Monday Meltdown
If you had any faith in a newfound depth and functioning to modern markets, yesterday’s session should have been more than enough to destroy it. As we highlighted early on in the session in our daily brief yesterday, the path of the Fed was in focus over the weekend. More than that, despite only publishing its latest decision on Wednesday last week, questions abounded about whether the Fed had already fallen behind the curve. For much of this cycle we have seen the Fed be led by the market arguably to a greater extent than is normally observed. Yesterday’s market tantrum is made all the more concerning by the fact the Fed published a decision in line with that of the market only a few days ago.
It wasn’t a perfect storm but the potential for such a move had been growing. The Fed had been increasingly referring to its dual mandate. This was a reference to the central bank’s comments that it has a responsibility to ensure full employment as well as price stability. It was such comments that could have made financial markets more sensitive to labour market data. Friday’s release of non-farm payroll data which showed a spike in the rate of unemployment and fewer jobs added in July than expected was therefore able to ignite volatile and value destroying price trends over the past two sessions.

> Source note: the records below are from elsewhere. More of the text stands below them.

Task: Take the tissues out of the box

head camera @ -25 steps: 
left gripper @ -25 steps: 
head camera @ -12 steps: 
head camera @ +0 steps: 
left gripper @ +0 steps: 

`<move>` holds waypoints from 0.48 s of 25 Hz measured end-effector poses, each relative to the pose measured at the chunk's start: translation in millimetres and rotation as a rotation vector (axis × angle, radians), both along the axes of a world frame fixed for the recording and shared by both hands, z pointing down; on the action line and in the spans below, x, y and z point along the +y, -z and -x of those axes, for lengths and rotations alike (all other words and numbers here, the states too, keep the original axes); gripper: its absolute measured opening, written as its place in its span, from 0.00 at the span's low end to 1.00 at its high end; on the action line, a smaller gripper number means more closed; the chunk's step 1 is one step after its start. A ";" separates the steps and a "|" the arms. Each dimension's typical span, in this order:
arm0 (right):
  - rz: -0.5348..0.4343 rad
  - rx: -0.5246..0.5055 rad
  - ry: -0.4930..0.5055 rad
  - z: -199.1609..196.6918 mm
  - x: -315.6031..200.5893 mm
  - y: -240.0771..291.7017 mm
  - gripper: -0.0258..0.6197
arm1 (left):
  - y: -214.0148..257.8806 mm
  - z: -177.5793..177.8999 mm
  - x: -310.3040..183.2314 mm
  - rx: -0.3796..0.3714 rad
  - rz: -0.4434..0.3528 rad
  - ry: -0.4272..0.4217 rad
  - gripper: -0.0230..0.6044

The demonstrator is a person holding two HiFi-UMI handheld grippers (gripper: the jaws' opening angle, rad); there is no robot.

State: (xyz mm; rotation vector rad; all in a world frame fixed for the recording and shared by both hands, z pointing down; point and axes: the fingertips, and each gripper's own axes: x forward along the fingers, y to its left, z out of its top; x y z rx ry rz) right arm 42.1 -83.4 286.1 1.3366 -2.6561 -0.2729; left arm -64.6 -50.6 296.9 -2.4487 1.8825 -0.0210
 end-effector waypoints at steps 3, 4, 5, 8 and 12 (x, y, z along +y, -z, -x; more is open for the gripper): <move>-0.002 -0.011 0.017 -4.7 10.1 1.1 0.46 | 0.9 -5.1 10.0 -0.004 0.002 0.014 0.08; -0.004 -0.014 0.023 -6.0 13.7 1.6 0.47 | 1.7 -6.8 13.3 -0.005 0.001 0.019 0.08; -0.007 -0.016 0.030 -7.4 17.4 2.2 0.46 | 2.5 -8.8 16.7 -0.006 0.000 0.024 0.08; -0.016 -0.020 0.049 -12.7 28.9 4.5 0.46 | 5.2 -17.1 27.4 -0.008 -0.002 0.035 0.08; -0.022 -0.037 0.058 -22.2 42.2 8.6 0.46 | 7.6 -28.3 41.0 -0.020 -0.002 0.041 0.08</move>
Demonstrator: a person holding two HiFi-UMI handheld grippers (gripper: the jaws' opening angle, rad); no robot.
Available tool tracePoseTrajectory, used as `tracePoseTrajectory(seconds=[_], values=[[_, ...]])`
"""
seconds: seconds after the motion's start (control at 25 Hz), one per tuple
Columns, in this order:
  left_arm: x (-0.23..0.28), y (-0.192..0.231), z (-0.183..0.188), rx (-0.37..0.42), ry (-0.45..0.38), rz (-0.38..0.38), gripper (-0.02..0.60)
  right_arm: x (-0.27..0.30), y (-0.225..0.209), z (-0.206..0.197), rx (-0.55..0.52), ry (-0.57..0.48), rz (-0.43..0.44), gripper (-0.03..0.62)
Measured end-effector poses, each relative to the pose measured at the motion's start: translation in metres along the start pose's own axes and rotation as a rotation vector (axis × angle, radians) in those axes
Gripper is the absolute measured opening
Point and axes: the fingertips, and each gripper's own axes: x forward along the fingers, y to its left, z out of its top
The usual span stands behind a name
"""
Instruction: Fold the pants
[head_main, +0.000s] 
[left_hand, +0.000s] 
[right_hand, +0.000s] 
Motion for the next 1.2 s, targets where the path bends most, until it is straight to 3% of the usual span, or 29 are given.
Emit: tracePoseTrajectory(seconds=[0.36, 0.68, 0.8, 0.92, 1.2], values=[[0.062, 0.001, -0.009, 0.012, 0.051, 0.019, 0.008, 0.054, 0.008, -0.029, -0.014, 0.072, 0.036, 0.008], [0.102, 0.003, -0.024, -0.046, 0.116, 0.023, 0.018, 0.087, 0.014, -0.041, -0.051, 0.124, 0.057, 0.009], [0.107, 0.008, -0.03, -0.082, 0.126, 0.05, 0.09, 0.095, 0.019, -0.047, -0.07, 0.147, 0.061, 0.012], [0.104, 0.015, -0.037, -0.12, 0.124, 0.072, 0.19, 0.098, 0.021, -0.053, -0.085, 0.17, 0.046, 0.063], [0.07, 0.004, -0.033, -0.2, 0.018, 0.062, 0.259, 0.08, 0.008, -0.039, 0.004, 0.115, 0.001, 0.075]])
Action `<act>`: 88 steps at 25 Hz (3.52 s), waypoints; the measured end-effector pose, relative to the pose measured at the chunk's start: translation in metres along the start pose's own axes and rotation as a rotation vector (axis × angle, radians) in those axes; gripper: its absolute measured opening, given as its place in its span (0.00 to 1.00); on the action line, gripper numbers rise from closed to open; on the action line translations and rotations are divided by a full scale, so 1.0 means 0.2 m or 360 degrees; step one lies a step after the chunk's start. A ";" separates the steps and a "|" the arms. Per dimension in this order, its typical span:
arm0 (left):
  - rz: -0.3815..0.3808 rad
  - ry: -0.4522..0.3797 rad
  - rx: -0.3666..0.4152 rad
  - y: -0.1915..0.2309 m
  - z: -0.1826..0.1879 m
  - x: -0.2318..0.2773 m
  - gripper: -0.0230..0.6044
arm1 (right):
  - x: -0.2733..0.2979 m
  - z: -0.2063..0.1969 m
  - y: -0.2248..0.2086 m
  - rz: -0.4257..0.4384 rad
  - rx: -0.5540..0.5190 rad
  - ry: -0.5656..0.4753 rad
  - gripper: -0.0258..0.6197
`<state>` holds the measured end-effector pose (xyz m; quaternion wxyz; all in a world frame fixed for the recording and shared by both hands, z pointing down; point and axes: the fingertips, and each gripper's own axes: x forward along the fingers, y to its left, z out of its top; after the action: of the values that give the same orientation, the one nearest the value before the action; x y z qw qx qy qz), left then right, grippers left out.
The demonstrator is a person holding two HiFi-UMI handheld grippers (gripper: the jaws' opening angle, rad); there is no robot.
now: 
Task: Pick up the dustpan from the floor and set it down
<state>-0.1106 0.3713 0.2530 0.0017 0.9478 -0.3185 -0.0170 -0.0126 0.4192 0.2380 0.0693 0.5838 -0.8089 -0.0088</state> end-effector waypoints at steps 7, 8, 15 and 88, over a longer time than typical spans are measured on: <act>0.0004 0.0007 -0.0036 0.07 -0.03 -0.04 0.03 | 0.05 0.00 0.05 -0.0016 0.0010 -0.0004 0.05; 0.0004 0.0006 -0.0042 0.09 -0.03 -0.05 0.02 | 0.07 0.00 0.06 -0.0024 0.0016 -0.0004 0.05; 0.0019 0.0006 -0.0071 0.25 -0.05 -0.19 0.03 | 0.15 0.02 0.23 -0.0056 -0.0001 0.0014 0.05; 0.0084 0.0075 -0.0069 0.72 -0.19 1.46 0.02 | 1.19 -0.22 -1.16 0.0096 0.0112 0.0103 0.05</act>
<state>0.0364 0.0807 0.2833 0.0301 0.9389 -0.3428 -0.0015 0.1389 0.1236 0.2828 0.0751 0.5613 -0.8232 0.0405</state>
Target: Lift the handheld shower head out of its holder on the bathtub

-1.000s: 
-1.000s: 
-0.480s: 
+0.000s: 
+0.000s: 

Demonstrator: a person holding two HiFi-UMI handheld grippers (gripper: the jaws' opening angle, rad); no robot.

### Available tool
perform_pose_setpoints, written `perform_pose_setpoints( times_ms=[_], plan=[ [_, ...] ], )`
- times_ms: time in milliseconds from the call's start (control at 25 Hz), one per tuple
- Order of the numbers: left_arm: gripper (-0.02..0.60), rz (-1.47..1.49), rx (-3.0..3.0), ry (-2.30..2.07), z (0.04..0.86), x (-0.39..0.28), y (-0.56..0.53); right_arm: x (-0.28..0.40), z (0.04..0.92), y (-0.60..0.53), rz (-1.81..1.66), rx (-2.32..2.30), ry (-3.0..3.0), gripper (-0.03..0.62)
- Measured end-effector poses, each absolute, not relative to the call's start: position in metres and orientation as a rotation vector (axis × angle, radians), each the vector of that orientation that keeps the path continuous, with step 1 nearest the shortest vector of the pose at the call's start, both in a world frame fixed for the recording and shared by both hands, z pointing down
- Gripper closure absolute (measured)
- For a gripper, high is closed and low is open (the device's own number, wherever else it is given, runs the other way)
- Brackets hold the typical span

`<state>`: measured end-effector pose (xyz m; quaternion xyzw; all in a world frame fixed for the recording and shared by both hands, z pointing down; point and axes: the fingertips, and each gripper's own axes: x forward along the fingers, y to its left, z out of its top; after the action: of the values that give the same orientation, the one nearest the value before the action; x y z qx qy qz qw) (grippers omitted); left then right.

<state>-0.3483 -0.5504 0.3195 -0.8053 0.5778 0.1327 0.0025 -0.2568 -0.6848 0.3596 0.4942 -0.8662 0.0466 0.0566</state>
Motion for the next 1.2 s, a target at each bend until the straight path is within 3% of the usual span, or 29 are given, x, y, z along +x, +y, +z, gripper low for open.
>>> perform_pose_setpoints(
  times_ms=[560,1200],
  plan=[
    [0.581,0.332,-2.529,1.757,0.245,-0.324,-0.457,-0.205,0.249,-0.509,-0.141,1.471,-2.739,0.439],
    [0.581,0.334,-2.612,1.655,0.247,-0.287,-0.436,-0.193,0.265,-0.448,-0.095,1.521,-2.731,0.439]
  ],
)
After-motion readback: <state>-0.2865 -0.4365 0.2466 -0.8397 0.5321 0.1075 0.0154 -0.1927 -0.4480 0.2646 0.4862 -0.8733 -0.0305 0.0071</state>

A collapse in the front end of the US yield curve as well as a repricing of the terminal rate has created global market volatility. I severely hope those calling for a pre-September meeting cut will be proved wrong. The past twelve months at which benchmark interest rates have been held at 5.25%-5.5% has been the longest in duration in nearly two decades that rates have not been adjusted whilst at their peak. An emergency oversized cut would be undeserved based upon what is essentially one weak report. Should an inter-meeting cut not occur, an outsized 50 basis point cut looks almost certain for September. Yesterday’s volatile price action was catalysed by a weak overnight Asian trading session. With more stability evident during the overnight session, hopes for more deserving price action today could be met.